Practitioners generally rely on heuristics or meta-learning for determining the optimal ranks. The authors of Compression of Deep Convolutional Neural Networks for Fast and Low Power Mobile have used Variational Bayesian Matrix Factorization (VBMF) successfully on various networks, including VGG-16 and AlexNet. VBMF is a complicated technique and out of the scope of this post, but on a high level, it involves approximating a matrix VLxM as the sum of a lower-ranking matrix BLxHATHxM and Gaussian noise. After A and B are found, H acts as an upper bound on the rank. VBMF is a very promising tool because it can automatically find noise variance, and rank and even provide theoretical condition for perfect rank recovery (Nakajima et al., 2012). We determined the rank R3 and R4 by applying global analytic VBMF on mode-3 and mode-4 matricization of the convolutional kernel tensors K and managed to reduce the model size to 84.19 MB. In this case, MAE error increased to 0.27 while OBO decreased to 0.29.

Tensorizing the Entire Encoder. Finally, we experiment with tensorizing the entire encoder as it makes up for the bulk of the latency and memory footprint of the model. We use VMBF ranks for the Resnet50 part and a set of different ranks for the Conv3D layer and get the best results with a rank of 0.1. We can see an average of 1.7x speedup across all the batch sizes. This is mainly due to the reduction in arithmetic intensity as a result of tensorization. The model size is reduced to 51.8MB, OBO decreases to 0.30 while MAE increases to 0.21. The results are summarised in the following table:

Input Dimensions Seconds Per Iter Iter Per Second
1,3,64,112,112 1.51 0.66
8,3,64,112,112 12.9 0.08
16,3,64,112,112 32.4 0.03

Pruning

Pruning is a technique aimed at reducing the size of a deep neural network by eliminating non-essential parameters, or weights. Structured Pruning involves removing specific structures like neurons in a fully connected layer, channels or filters in a convolutional layer, or self-attention heads in transformers. Conversely, Unstructured Pruning targets and removes individual weights based on criteria such as magnitude or their contribution to the overall loss function during training, without adhering to a specific structural pattern.

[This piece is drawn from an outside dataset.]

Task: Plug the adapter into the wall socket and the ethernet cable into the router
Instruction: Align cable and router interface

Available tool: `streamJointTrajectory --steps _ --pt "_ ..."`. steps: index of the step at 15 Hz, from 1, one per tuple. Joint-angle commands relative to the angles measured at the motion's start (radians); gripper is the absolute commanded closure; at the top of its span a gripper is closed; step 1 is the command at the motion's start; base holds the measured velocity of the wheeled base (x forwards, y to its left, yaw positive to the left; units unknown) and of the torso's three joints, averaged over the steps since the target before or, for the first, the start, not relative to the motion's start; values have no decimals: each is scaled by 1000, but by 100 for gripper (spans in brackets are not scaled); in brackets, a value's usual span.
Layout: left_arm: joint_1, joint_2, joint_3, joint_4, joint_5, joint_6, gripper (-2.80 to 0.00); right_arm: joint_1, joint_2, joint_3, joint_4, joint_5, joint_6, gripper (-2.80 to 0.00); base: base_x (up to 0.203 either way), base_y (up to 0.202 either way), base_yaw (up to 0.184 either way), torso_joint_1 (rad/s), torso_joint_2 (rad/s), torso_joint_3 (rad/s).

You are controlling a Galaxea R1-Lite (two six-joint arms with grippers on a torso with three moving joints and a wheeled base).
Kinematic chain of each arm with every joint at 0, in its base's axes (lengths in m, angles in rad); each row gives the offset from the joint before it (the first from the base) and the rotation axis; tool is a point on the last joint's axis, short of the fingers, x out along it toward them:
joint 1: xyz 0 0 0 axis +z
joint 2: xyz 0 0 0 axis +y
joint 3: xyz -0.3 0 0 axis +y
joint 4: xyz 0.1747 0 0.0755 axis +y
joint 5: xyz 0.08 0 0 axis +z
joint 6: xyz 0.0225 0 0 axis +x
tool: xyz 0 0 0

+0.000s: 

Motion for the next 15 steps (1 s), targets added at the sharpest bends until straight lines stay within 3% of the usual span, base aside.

Given the intended scope of our solution, where we want to deploy on as wide a range of devices as possible, we focus on structured pruning as it is a more hardware-agnostic technique. Because unstructured pruning introduces sparsity in the model, it is generally not suitable for all hardware devices, for example, GPUs are not well-suited for processing sparse matrices, and using unstructured pruning on devices with embedded GPU won’t yield significant performance improvements. Conversely, structural pruning involves removing entire neurons, layers, or other structured components from the neural network to reduce size and complexity and is thus a viable solution regardless of the device. For our experiments, we use the Torch-Pruner library which provides off-the-shelf utilities for structured pruning.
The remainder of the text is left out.